=== DATA ===

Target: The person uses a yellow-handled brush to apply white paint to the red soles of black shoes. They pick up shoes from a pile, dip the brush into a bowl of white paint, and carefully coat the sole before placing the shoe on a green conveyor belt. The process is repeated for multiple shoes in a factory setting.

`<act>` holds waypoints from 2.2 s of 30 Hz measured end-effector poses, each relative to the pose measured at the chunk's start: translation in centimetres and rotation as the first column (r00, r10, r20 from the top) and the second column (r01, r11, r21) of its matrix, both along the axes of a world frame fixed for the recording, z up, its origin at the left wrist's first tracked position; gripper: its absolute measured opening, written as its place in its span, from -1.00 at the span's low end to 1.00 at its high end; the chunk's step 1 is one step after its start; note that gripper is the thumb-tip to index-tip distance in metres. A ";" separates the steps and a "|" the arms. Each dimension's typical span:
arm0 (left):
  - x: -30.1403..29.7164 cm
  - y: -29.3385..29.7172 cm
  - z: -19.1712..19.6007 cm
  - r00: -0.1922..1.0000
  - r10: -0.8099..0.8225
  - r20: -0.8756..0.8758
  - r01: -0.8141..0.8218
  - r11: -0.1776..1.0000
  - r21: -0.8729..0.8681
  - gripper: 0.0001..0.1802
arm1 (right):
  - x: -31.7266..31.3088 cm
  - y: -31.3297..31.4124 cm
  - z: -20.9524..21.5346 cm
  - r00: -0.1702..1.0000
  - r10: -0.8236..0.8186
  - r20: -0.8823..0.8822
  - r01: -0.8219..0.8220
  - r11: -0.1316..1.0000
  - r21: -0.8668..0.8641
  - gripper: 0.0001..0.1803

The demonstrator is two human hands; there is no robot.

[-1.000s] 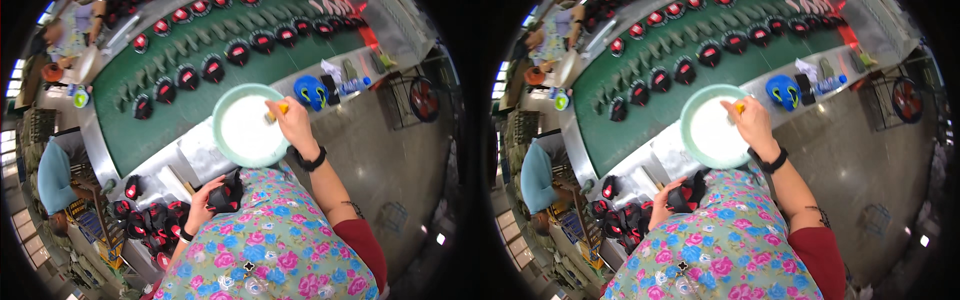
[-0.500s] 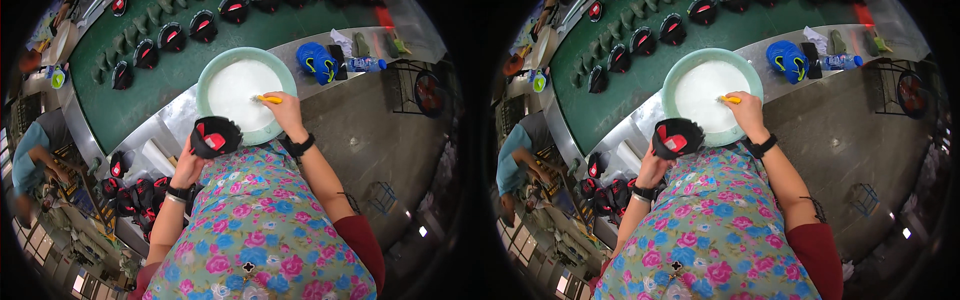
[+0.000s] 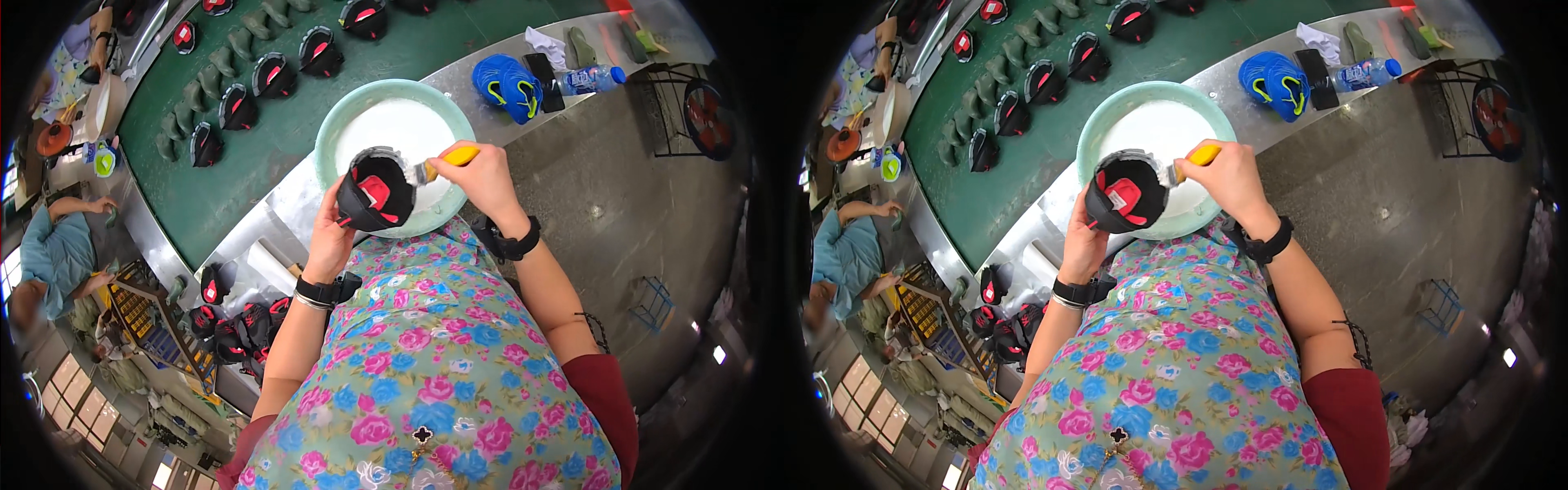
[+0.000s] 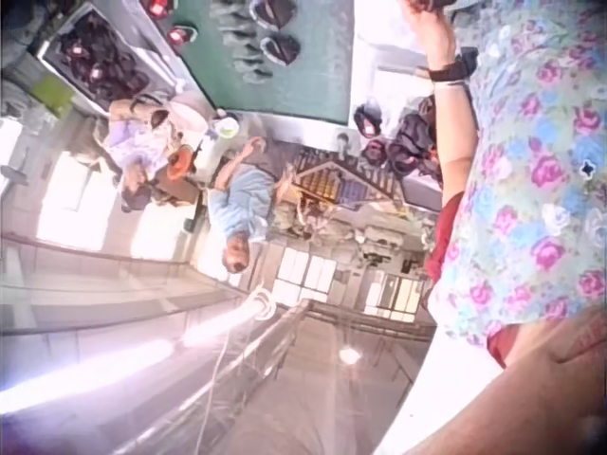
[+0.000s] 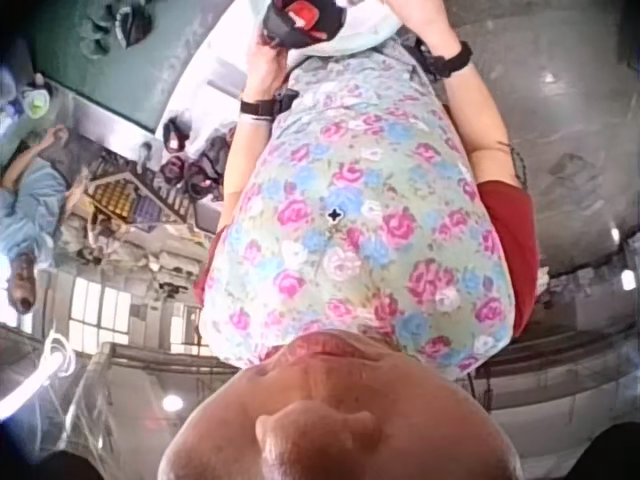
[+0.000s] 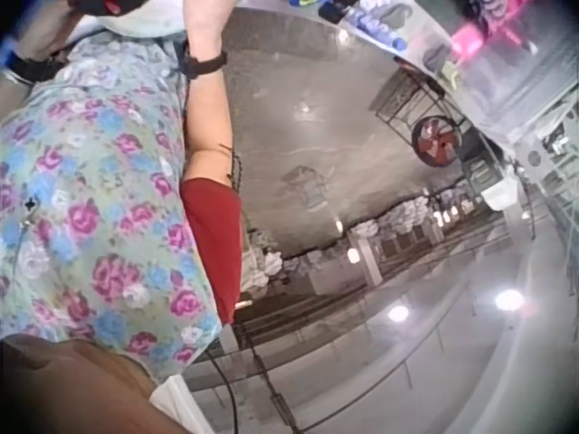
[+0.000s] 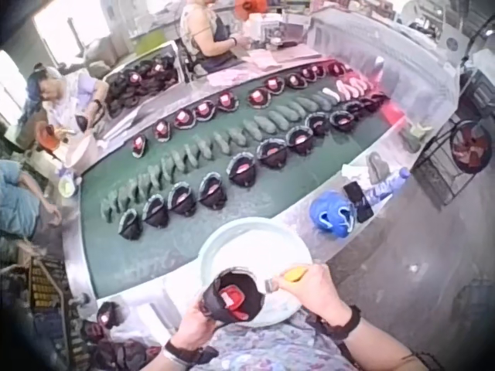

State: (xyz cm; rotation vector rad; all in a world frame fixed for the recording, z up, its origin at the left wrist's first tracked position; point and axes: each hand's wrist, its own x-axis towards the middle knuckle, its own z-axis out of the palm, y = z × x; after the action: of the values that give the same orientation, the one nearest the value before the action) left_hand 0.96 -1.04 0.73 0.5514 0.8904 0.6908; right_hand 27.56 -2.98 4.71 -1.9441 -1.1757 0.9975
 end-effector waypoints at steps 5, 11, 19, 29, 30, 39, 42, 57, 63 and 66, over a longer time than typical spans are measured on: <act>0.7 0.7 -0.5 0.995 0.073 -0.067 -0.057 0.977 0.204 -0.33 | -0.6 -0.1 3.7 0.997 0.013 -0.081 -0.021 0.995 -0.095 -0.68; 1.9 1.4 0.1 0.990 0.058 -0.129 -0.019 0.958 0.286 -0.37 | -0.9 -0.3 5.3 0.988 0.027 -0.150 -0.028 1.000 -0.003 -0.65; -0.2 2.1 -0.2 0.982 0.164 -0.097 -0.191 0.874 -0.448 -0.56 | 1.6 2.1 4.7 0.999 0.045 -0.020 -0.042 0.990 0.136 -0.74; -0.6 1.5 0.8 0.974 0.018 0.224 0.120 0.801 -0.587 -0.41 | -2.7 5.7 6.2 0.893 0.353 -0.279 -0.258 0.910 0.326 -0.82; -1.4 1.6 1.0 0.967 -0.011 0.256 0.168 0.783 -0.599 -0.41 | -2.5 5.4 5.4 0.938 0.265 -0.222 -0.223 0.955 0.197 -0.81; -17.8 4.3 -6.5 0.814 0.571 0.108 -0.559 0.820 -0.122 -0.68 | -5.7 5.7 7.3 0.914 0.029 -0.404 -0.043 0.999 -0.026 -0.84; -24.7 9.9 -9.3 0.687 0.727 0.009 -0.720 0.679 0.144 -0.50 | -7.0 7.0 6.2 0.934 0.050 -0.353 -0.061 0.998 -0.021 -0.86; -41.3 4.6 -17.1 -0.519 0.417 -0.746 -0.225 0.776 0.590 -0.54 | -15.2 10.4 3.9 0.985 0.175 -0.001 -0.173 0.976 -0.134 -0.77; -56.2 -5.5 -18.3 0.050 0.440 -0.897 -0.989 0.147 0.017 -0.44 | -18.8 11.6 2.3 0.943 0.305 -0.130 -0.320 0.940 -0.116 -0.73; -52.8 -1.5 -18.9 0.030 0.690 -0.723 -0.967 0.203 0.154 -0.48 | -20.9 11.5 3.1 0.917 0.393 -0.070 -0.398 0.915 -0.072 -0.83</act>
State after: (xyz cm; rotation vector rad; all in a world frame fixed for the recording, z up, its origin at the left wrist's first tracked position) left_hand -51.87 -2.50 -18.20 -0.3130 2.1362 1.4460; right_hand 6.65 8.54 7.84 -1.7631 -1.5577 1.3166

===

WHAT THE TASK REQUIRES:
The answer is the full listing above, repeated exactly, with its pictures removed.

SOLUTION BELOW:
Target: The person uses a yellow-handled brush to apply white paint to the red soles of black shoes. They pick up shoes from a pile, dip the brush into a bowl of white paint, and carefully coat the sole before placing the shoe on a green conveyor belt. The process is repeated for multiple shoes in a factory setting.

`<act>` holds waypoints from 2.2 s of 30 Hz measured end-effector poses, each relative to the pose measured at the chunk's start: translation in centimetres and rotation as the first column (r00, r10, r20 from the top) and the second column (r01, r11, r21) of its matrix, both along the axes of a world frame fixed for the recording, z up, its origin at the left wrist's first tracked position; gripper: its absolute measured opening, written as its place in its span, from -1.00 at the span's low end to 1.00 at its high end; the chunk's step 1 is one step after its start; note that gripper is the thumb-tip to index-tip distance in metres. A ";" separates the steps and a "|" the arms. Each dimension's typical span:
arm0 (left):
  - x: -30.1403..29.7164 cm
  - y: -29.3385..29.7172 cm
  - z: -19.1712..19.6007 cm
  - r00: -0.1922..1.0000
  - r10: -0.8099..0.8225
  - r20: -0.8756..0.8758
  - r01: -0.8141..0.8218
  - r11: -0.1776..1.0000
  - r21: -0.8729..0.8681
  - gripper: 0.0001..0.1802
arm1 (right):
  - x: -31.7266..31.3088 cm
  - y: -31.3297..31.4124 cm
  - z: -20.9524..21.5346 cm
  - r00: -0.1702..1.0000
  - r10: -0.8236..0.8186
  - r20: -0.8823..0.8822
  - r01: -0.8219..0.8220
  - r11: -0.1316..1.0000
  - r21: -0.8668..0.8641
  - gripper: 0.0001..0.1803

The demonstrator is two human hands; there is no robot.

[-1.000s] 
[-0.500s] 
[+0.000s] 
[+0.000s] 
[+0.000s] 
[+0.000s] 
[+0.000s] 

State: (xyz cm; rotation vector rad; all in a world frame fixed for the recording, z up, its origin at the left wrist's first tracked position; point and axes: each hand's wrist, its own x-axis towards the middle knuckle, its own z-axis out of the palm, y = z × x; after the action: of the values that give the same orientation, the one nearest the value before the action) left_hand 0.96 -1.04 0.73 0.5514 0.8904 0.6908; right_hand 27.56 -2.98 4.71 -1.9441 -1.1757 0.9975
 end-effector waypoints at steps 5, 11, 19, 29, 30, 39, 42, 57, 63 and 66, over a longer time than typical spans are measured on: <act>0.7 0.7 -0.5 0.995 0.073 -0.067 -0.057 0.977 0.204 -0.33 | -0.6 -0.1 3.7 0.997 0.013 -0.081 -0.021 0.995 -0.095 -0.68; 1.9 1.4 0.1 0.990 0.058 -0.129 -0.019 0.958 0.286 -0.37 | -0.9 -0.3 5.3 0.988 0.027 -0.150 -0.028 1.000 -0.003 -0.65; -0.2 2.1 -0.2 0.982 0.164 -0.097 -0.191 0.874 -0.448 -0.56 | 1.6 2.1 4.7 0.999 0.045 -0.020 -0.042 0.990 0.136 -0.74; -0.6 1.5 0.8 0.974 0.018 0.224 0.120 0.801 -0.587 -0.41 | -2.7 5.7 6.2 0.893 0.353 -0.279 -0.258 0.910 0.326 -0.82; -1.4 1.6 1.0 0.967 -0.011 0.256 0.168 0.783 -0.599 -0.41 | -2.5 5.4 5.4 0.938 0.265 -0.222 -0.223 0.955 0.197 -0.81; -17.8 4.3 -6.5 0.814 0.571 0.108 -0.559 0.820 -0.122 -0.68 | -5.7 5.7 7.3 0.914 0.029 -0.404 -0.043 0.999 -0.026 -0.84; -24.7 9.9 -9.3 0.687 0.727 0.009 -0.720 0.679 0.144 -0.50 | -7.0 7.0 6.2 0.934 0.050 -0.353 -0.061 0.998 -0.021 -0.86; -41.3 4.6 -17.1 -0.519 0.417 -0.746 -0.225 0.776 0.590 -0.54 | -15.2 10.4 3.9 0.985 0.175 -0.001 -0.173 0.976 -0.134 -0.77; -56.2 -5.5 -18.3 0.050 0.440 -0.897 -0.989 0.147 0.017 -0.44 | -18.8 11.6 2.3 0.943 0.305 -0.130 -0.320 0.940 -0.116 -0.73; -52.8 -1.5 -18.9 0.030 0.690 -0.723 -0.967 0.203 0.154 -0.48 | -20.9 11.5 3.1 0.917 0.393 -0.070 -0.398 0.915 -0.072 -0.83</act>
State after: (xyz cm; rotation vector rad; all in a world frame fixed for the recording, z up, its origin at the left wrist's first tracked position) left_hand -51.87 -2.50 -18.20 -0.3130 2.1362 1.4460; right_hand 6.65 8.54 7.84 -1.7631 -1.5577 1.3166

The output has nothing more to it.